As we know virus involved in this problem, so we should use any immunity booster.

Using organic acid from day-old chicks to end of flock reduce the bacterial load and help reducing secondary infection especially E.coli.

Optimum period between IB live vaccine and killed vaccine. What about your opinion to use IB PRIMER to control QX?

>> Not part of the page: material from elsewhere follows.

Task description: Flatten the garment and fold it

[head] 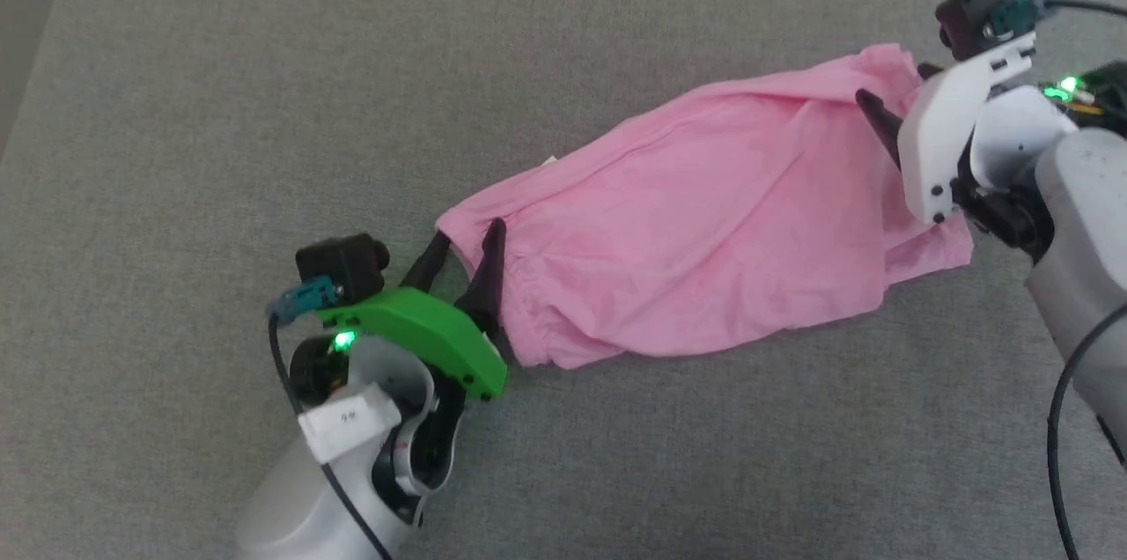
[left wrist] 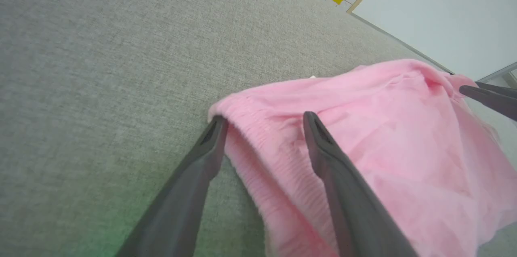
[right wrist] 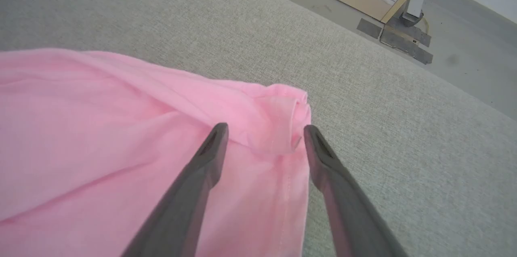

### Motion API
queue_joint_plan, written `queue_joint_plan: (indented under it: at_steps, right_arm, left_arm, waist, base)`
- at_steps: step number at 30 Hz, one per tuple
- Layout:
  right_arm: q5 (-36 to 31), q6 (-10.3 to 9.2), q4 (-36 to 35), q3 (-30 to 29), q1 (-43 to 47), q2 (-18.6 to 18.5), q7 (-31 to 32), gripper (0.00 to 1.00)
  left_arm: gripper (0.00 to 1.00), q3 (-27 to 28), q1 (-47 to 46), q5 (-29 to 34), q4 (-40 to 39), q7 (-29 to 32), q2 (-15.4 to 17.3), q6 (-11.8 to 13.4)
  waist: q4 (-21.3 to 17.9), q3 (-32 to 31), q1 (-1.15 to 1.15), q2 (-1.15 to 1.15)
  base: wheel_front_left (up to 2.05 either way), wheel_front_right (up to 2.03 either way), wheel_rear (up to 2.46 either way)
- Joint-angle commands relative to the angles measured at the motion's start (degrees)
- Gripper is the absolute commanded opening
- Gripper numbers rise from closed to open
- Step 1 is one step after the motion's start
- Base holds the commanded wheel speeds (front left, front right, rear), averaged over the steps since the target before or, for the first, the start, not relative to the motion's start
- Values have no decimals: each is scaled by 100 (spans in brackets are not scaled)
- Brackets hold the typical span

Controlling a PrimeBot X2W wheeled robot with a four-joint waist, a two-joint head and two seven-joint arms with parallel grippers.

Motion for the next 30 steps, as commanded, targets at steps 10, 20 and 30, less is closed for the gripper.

There are two schools of thought concerning IB immunization. One sustains the development of new vaccines as new variant strains appear. The main problem with this strategy is that there is evidence it may speed-up the emergence of new variants, a phenomenon clearly explained by Darwinian selection. The other one is the strategic use of antigenically distant vaccine strains which are already in use in order to immunize against a different field strain (Protectotype). This is not a matter of speculation but has been proved scientifically in several papers that have been published in international journals and forums, especially concerning the use of Nobilis IB Ma5 and Nobilis 4/91. This combination has recently received approval for its simultaneous application at the hatchery by spray. There is scientific evidence of this combination’s control of both Arkansas-related and QX-related field strains.

In relation to the two schools of thought and the Darwinian selection, I would like to make the following reflection:
if a challenge-homologous vaccine is used, which has the same genetic information, why would new variants be generated? And on the contrary, using a 4/91 vaccine with genetic information different from the challenge strain QX would not generate new antigenic variants?